Some of the risk factors Isaacs and colleagues at Hopkins and elsewhere have discovered include common and rare genetic variants, such as mutations in the genetic sequence called single nucleotide polymorphisms, or SNPs, and in the genes, HOXB13 and BRCA2. In a new study, Isaacs, along with Jianfeng Xu and Brian Helfand at NorthShore Research Institute in Chicago, have looked to see which is more accurate at predicting a man's risk of developing prostate cancer: a family history of the disease, or specific genetic risks, determined by looking at his DNA (specifically, by measuring "SNP profiles" found in blood cells or saliva). "It is well established that men who have a first-degree relative with prostate cancer are at increased risk for prostate cancer," says Isaacs. "What is not known is the degree to which these men are at a higher risk. In the past, each man with a first-degree relative was assumed to have the same increase in risk, depending on how many affected first-degree relatives he had." For example, a man whose father had prostate cancer would be at an elevated risk of developing prostate cancer, but a man whose father, brother, and grandfather had prostate cancer would be at an even higher risk.

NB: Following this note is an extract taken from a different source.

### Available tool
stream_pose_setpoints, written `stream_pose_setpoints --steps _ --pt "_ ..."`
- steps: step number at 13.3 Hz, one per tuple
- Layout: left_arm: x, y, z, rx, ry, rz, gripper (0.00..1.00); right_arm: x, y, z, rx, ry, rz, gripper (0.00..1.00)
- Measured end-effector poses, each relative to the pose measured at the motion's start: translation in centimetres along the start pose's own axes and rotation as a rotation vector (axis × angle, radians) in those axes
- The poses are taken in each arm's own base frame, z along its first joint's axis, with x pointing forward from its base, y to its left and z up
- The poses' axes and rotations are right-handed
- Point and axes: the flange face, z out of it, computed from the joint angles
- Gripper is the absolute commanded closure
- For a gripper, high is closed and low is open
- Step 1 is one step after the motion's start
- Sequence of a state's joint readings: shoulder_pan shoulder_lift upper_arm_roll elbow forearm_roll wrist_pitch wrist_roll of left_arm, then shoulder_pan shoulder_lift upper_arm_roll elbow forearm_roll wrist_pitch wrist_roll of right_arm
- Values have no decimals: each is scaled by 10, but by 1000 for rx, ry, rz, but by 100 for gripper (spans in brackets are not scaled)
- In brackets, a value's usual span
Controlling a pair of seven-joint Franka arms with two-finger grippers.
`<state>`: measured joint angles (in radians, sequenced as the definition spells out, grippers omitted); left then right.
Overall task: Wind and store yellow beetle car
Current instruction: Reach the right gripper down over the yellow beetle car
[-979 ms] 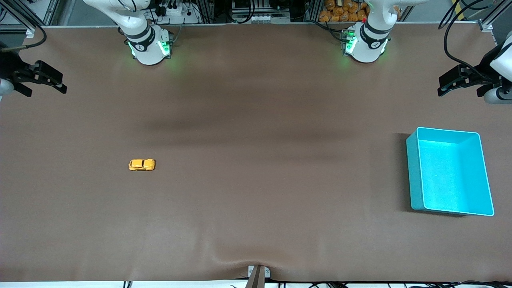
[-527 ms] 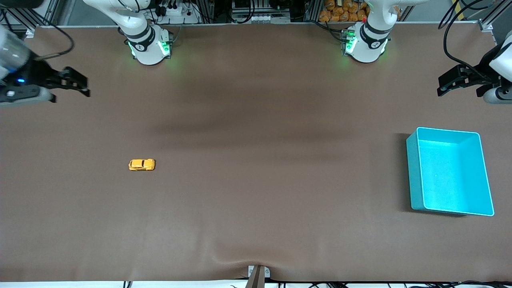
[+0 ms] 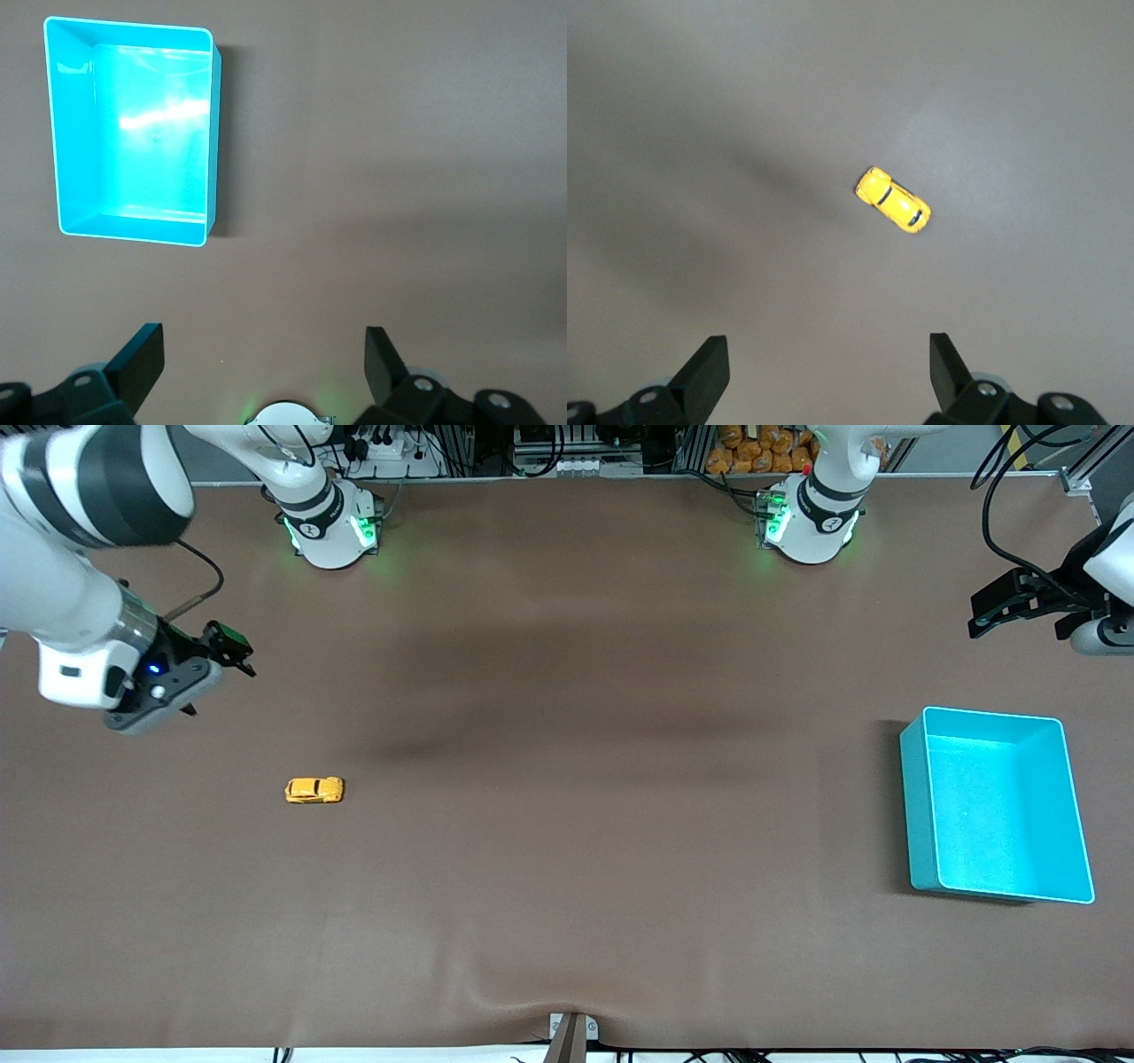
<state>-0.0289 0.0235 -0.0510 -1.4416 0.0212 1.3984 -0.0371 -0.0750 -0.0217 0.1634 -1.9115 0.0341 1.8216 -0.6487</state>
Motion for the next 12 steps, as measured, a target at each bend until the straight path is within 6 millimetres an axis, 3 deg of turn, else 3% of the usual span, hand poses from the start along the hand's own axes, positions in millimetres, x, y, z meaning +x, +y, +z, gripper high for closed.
stream_pose_setpoints --steps 4,7,12 --pt "0 -1 0 0 0 -1 0 -4 2 77 -17 16 -317 0" --pt "0 -1 0 0 0 -2 0 -5 4 123 -88 9 -545 0" --pt "0 -1 0 0 -1 -2 0 13 21 206 -126 -3 -768 0"
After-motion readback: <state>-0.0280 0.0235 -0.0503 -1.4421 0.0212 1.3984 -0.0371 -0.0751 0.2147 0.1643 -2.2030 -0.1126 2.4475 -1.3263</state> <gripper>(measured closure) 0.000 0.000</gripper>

In the study, Isaacs, Xu and Helfand examined DNA samples from men with a family history of prostate cancer to determine the number of risky SNPs — altered stretches of DNA — these men inherited. "Interestingly, although most of these men carried more genetic risk factors than men without a family history, some men carried less," says Isaacs. "These men were more likely not to develop prostate cancer than men without a positive family history. Indeed, the results of this study indicate that not all men with a family history of prostate cancer have equivalent risk." In fact, Isaacs continues, there is a wide range of risk, "and this can be estimated through measuring prostate cancer risk SNPs to calculate a genetic risk score." This study has been submitted for publication. Additional studies are needed to validate these findings, he adds, but this study provides a strong basis for developing a simple and inexpensive test to assess differences in prostate cancer risk among sons and brothers of men with prostate cancer. "Such an assessment could be useful in identifying men who would most likely benefit from earlier and more frequent disease screening."